Gonzalo Guízar Valladares
En Voz Alta
Por décadas, el transporte público en las principales zonas metropolitanas del estado de Veracruz se mantuvo como una de las deudas sociales más notorias para la población.
Un parque vehicular envejecido, altos niveles de contaminación, la falta de certidumbre en las rutas y un esquema operativo fragmentado mermaban diariamente la calidad de vida de miles de veracruzanos.
Sin embargo, la jefa de las instituciones de Veracruz Rocío Nahle García, ha decidido romper este estancamiento mediante el despliegue del «Programa de Modernización del Transporte Público de Pasajeros», una estrategia de gran calado que entrelaza la sustentabilidad ambiental con tecnología urbana de punta.
El plan gubernamental destaca por su enfoque regionalizado, el cual respeta e incorpora las identidades culturales locales mediante sistemas de transporte bautizados con nombres emblemáticos de cada zona de influencia. El objetivo general contempla la asignación estratégica de 316 autobuses nuevos de modelo reciente distribuidos de manera prioritaria en 13 ciudades de la entidad.
Hoy me referiré a los primeros cinco sistemas: Ulúa, Papaloapan, Quetzalli, Totonaco y Atenas, que han iniciado o están por inciar operaciones en el norte centro y sur de Veracruz. Empezaré por el Sistema Ulúa, que abarca la zona conurbada Veracruz-Boca del Río-Medellín, que incorpora inicialmente una flotilla de 101 autobuses híbridos de la marca china «Yutong» que combinan motores de diésel y electricidad. Este esquema cubre las zonas de mayor densidad de la conurbación y ya se proyecta una segunda fase de expansión de cara al año 2027.

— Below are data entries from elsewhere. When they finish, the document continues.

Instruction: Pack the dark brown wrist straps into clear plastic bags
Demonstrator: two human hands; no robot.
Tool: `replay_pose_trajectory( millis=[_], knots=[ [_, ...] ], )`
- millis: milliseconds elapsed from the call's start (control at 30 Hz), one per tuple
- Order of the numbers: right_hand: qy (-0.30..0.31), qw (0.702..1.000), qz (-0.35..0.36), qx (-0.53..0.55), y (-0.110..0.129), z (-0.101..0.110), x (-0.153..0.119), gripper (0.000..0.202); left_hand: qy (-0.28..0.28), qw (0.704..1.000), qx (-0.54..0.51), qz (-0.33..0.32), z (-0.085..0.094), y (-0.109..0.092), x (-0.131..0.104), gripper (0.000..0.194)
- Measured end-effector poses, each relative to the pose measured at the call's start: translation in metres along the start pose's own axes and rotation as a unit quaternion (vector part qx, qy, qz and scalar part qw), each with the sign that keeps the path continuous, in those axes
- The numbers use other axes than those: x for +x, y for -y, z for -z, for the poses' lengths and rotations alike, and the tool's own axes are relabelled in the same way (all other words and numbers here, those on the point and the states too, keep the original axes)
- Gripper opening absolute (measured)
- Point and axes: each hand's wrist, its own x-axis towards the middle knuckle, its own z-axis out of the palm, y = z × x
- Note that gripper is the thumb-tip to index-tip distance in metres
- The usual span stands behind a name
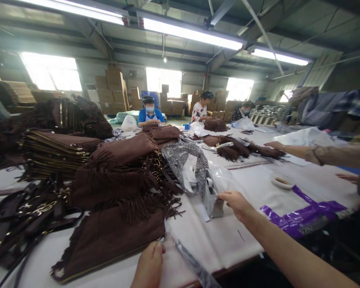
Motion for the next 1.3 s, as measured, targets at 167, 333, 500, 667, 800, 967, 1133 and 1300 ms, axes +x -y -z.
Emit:
replay_pose_trajectory(
  millis=[167, 333, 500, 667, 800, 967, 1133, 1300],
  knots=[
    [-0.033, 0.994, -0.086, 0.061, -0.009, -0.004, -0.036, 0.027, -0.001, 1.000, 0.008, -0.001, -0.001, 0.004, 0.000, 0.033],
    [-0.012, 0.993, -0.105, 0.059, -0.027, -0.013, -0.034, 0.024, 0.006, 1.000, 0.002, 0.003, -0.002, 0.001, 0.000, 0.031],
    [0.047, 0.986, -0.066, -0.147, -0.033, -0.006, -0.029, 0.020, -0.014, 1.000, -0.014, -0.020, 0.001, -0.002, -0.010, 0.029],
    [0.271, 0.957, 0.010, -0.108, -0.002, -0.038, -0.064, 0.028, -0.038, 0.996, 0.022, -0.081, 0.001, 0.000, -0.021, 0.026],
    [0.368, 0.928, 0.020, -0.051, 0.037, -0.096, -0.093, 0.031, -0.055, 0.989, 0.084, -0.109, -0.001, 0.000, -0.027, 0.027],
    [0.374, 0.927, -0.020, 0.003, 0.043, -0.154, -0.092, 0.032, -0.059, 0.983, 0.121, -0.126, -0.002, 0.004, -0.030, 0.029],
    [0.377, 0.925, -0.031, -0.018, 0.037, -0.170, -0.084, 0.031, -0.067, 0.981, 0.114, -0.144, -0.005, 0.010, -0.028, 0.031],
    [0.355, 0.931, -0.053, -0.061, 0.041, -0.170, -0.083, 0.030, -0.078, 0.978, 0.122, -0.151, -0.008, 0.010, -0.027, 0.031]
  ],
)
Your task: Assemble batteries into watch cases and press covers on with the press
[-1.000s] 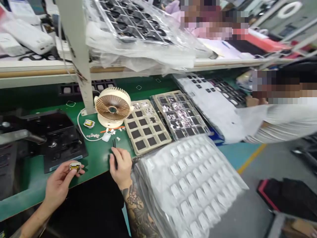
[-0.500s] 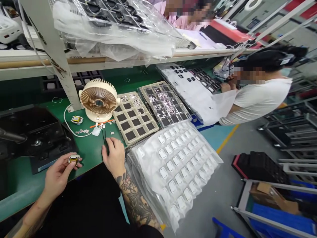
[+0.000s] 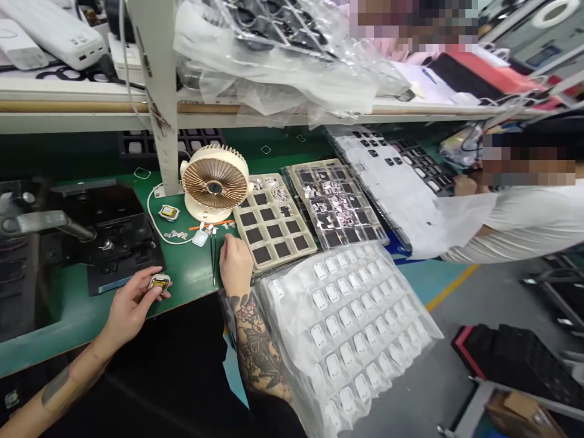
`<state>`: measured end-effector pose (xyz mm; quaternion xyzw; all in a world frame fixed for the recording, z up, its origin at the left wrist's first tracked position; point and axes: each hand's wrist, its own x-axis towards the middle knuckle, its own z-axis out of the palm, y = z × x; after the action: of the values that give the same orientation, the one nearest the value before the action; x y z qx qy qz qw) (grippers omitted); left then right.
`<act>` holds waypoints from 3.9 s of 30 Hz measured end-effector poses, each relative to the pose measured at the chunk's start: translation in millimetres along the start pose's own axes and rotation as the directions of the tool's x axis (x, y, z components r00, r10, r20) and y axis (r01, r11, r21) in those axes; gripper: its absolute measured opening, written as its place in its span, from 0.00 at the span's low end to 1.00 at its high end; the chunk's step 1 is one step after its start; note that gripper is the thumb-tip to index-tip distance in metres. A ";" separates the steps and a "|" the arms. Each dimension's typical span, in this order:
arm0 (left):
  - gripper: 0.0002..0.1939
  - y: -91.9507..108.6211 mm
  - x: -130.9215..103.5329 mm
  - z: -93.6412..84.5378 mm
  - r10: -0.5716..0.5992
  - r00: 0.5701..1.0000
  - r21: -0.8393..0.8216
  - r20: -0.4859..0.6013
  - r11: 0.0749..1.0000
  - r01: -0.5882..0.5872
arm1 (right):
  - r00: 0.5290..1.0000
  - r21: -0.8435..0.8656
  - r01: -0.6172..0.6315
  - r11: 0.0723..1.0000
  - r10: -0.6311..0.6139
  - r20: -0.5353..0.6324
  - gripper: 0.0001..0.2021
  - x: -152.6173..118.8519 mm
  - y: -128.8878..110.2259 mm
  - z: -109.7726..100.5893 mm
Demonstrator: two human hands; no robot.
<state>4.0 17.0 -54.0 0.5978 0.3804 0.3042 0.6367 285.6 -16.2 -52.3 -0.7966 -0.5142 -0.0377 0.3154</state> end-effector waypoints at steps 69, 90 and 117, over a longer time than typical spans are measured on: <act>0.28 39.5 4.3 8.8 -0.112 0.994 -0.167 0.009 0.980 0.112 | 0.882 -0.565 -0.434 0.702 0.458 -0.109 0.25 -83.6 136.6 -168.4; 0.27 24.6 -1.1 -7.1 -0.097 0.988 0.146 -0.117 0.983 0.114 | 0.799 -0.355 -0.443 0.823 0.542 0.260 0.25 -84.1 136.2 -208.4; 0.21 44.1 -3.1 5.7 -0.037 0.961 -0.219 -0.274 0.975 -0.025 | 0.883 0.803 0.204 0.560 -0.460 0.096 0.18 -49.8 -125.5 -22.1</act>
<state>10.1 15.8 -9.8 0.4740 0.4312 0.4230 0.6407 162.3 -33.6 4.4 -0.4660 -0.6627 0.2460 0.5321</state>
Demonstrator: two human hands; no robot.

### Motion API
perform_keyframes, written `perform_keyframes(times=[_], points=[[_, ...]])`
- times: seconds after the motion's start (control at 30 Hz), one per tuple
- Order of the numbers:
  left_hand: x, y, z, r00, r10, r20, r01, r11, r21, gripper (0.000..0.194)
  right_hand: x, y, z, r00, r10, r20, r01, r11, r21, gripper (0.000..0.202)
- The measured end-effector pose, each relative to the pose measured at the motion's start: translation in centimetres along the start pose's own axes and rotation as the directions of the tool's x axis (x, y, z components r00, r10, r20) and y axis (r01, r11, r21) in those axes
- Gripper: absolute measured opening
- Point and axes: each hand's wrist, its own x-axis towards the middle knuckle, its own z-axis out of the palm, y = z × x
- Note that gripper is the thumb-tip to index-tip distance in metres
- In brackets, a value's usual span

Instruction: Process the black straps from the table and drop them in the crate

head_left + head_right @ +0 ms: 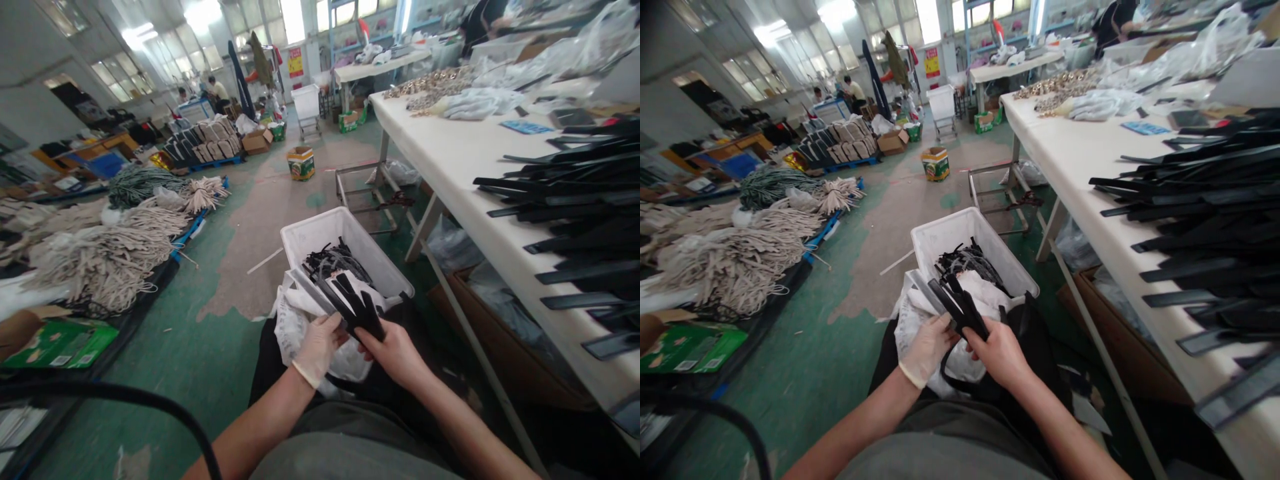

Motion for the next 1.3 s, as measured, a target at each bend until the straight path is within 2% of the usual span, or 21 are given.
perform_keyframes(times=[0.07,0.17,0.23,0.37,0.43,0.57,0.63,0.77,0.83,0.97,1.07,1.2,1.3], points=[[0.3,-0.1,0.0,1.0,0.006,0.007,-0.006,1.0,-0.008,0.04,0.3,-0.1,0.0,0.999,0.014,0.043,-0.016,0.999,0.047,0.028],[1.1,1.3,-1.3,0.993,0.051,-0.103,-0.057,0.997,-0.051,0.037,-0.3,0.6,-0.8,0.991,0.056,0.122,-0.055,0.998,-0.012,0.027],[1.3,1.6,-2.0,0.988,0.048,-0.148,-0.055,0.998,-0.041,0.035,-0.7,1.1,-1.0,0.993,0.059,0.104,-0.052,0.996,-0.072,0.025],[0.6,-0.4,-0.8,1.0,-0.031,-0.006,0.031,0.999,0.018,0.038,0.2,1.0,0.0,1.0,-0.003,-0.024,0.001,0.996,-0.088,0.024],[0.5,-0.7,-0.1,0.999,-0.026,0.036,0.026,1.0,0.008,0.039,0.7,0.8,0.2,1.0,-0.016,-0.021,0.014,0.998,-0.061,0.025],[1.5,1.7,-0.6,0.991,0.074,-0.108,-0.078,0.996,-0.032,0.029,0.0,1.2,-0.7,0.996,0.024,0.087,-0.018,0.997,-0.075,0.024],[1.7,2.3,-1.0,0.988,0.074,-0.137,-0.076,0.997,-0.008,0.026,-0.4,1.4,-0.8,0.997,0.027,0.068,-0.019,0.992,-0.124,0.024],[1.2,-0.1,0.1,1.0,-0.005,0.02,0.005,0.999,0.036,0.03,0.7,1.2,0.2,0.998,-0.032,-0.046,0.027,0.993,-0.112,0.024],[1.1,-1.0,0.6,0.998,-0.004,0.055,0.003,1.0,0.023,0.031,1.3,1.2,0.3,0.999,-0.051,-0.018,0.05,0.997,-0.054,0.025],[1.8,0.7,-0.7,0.996,0.049,-0.074,-0.051,0.998,-0.021,0.024,0.5,2.4,-0.8,0.998,0.003,0.069,0.002,0.997,-0.077,0.026],[2.1,1.8,-1.7,0.991,0.052,-0.126,-0.056,0.998,-0.027,0.02,-0.6,3.5,-1.3,0.998,0.04,0.05,-0.033,0.991,-0.127,0.028],[2.0,1.0,-1.0,0.994,0.026,-0.104,-0.029,0.999,-0.034,0.022,-1.1,3.5,-1.1,0.998,0.062,0.0,-0.062,0.998,0.022,0.032],[2.3,0.9,-0.5,0.99,0.067,-0.123,-0.07,0.997,-0.022,0.023,-1.5,3.3,-1.5,0.988,0.113,0.108,-0.126,0.986,0.113,0.032]])
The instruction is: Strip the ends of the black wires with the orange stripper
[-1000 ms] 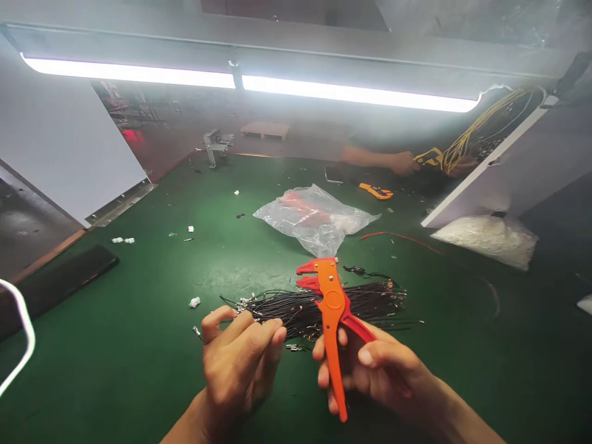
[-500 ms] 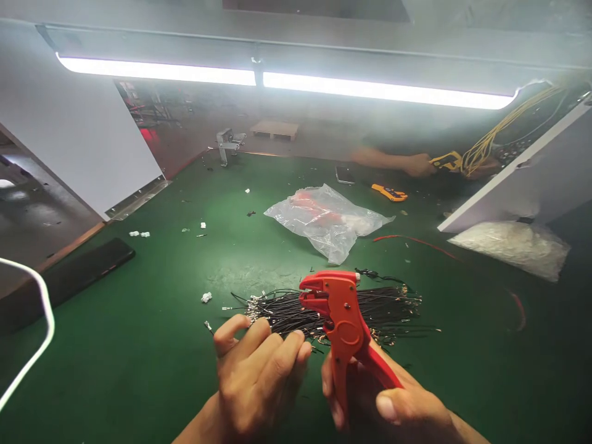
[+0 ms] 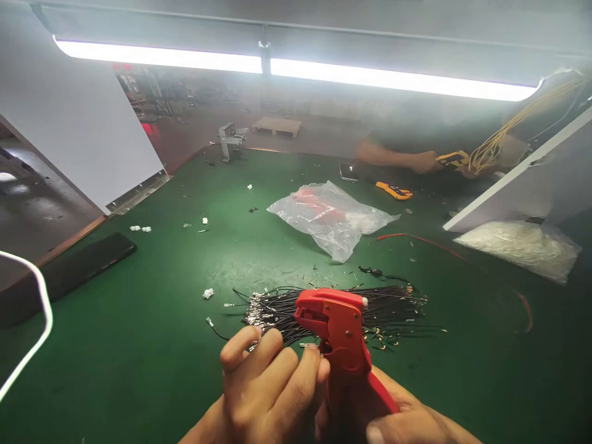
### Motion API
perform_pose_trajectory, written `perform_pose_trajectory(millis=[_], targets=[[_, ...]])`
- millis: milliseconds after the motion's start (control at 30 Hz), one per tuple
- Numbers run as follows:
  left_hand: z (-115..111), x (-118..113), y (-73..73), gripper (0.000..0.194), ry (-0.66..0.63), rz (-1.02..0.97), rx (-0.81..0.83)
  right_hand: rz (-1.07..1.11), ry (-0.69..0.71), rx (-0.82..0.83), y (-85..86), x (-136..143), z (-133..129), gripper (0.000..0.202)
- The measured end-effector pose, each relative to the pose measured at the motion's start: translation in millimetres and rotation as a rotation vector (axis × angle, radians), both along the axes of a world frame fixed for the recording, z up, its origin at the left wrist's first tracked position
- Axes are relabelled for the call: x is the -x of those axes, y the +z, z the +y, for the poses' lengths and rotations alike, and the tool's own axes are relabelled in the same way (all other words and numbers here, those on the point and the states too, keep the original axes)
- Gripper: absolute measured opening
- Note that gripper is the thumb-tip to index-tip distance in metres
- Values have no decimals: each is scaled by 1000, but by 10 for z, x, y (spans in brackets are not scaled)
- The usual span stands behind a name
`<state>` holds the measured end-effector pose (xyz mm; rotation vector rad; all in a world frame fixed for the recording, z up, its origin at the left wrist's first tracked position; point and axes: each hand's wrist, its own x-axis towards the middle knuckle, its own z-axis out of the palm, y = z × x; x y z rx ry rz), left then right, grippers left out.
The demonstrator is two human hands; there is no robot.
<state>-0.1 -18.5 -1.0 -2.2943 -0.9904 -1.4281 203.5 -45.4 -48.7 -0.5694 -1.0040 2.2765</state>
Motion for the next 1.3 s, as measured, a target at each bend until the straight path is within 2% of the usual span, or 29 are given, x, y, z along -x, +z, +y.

En el norte de la entidad, ya se espera el funcionamiento del Sistema Totonaco o Transporte Huasteco, que atenderá Poza Rica y diversos municipios de la Zona Norte. Se trata de un proyecto enfocado en la zona norte del territorio veracruzano, que arrancará con el despliegue de 40 camiones híbridos de última generación a lo largo de tres rutas estratégicas.
Por su parte, el Sistema Papaloapan contempla la introducción de tres rutas iniciales que son clave para la cuenca baja del río en municipios como Carlos A. Carrillo hasta Cosamaloapan, y que van destinadas a saldar el rezago de conectividad en las comunidades y municipios de la productiva y noble tierra cuenqueña.
En mi natal Coatzacoalcos el Sistema Quetzalli, estará orientado al núcleo urbano del sur del estado, agilizando el tránsito industrial y comercial, con lo que se salda una deuda histórica con la población sureña. Y en la capital, el Sistema Atenas tendrá una flotilla de 60 autobuses de nueve metros de longitud, diseñados específicamente con transmisión manual y motorizaciones adaptadas para responder a la compleja topografía y pendientes pronunciadas de la capital. Conectará a sectores periféricos, centros hospitalarios, oficinas de gobierno y los principales campus de la Universidad Veracruzana.
Las nuevas unidades de transporte de todos los sistemas estatales unificados operan bajo un modelo tecnológico integral que incluye: Tarifa Preferencial Electrónica, Aplicaciones Móviles y Paradas Inteligentes, Esquemas de Transbordo, así como Seguridad y Monitoreo por Videocámaras.
Un elemento diferenciador de la estrategia de la ingeniera Rocío Nahle es el mecanismo financiero implementado. El proyecto, que representa una inversión estimada de mil 600 millones de pesos, se sustenta a través de un fideicomiso público.
Los ingresos generados por la recaudación del pasaje serán administrados de manera directa por dicho instrumento para sufragar los gastos de combustible, el mantenimiento preventivo y la propia operación del servicio, proyectando una recuperación total de la inversión en un plazo de cuatro años. Por lo que lejos de recurrir al endeudamiento público, los recursos provienen de una optimización presupuestal y de la recaudación derivada del programa estatal de verificación vehicular.
La inclusión social y perspectiva de género en el volante, también han sido contemplados para quienes han sido o serán contratados para formar parte de estos programas de transporte. Y con todo esto, se manda un mensaje claro a los concesionarios actuales de transporte público, para que renueven su parque existente y no tengan unidades fuera de la norma legal vigente; por lo que tendrán un plazo perentorio improrrogable para renovar sus vehículos antiguos si desean conservar sus derechos de operación en las rutas prioritarias.
La actualización del transporte público veracruzano se perfila así como el legado de infraestructura urbana más relevante del primer tercio de la gestión de la gobernadora Rocío Nahle. Y eso: Es digno de reconocerse.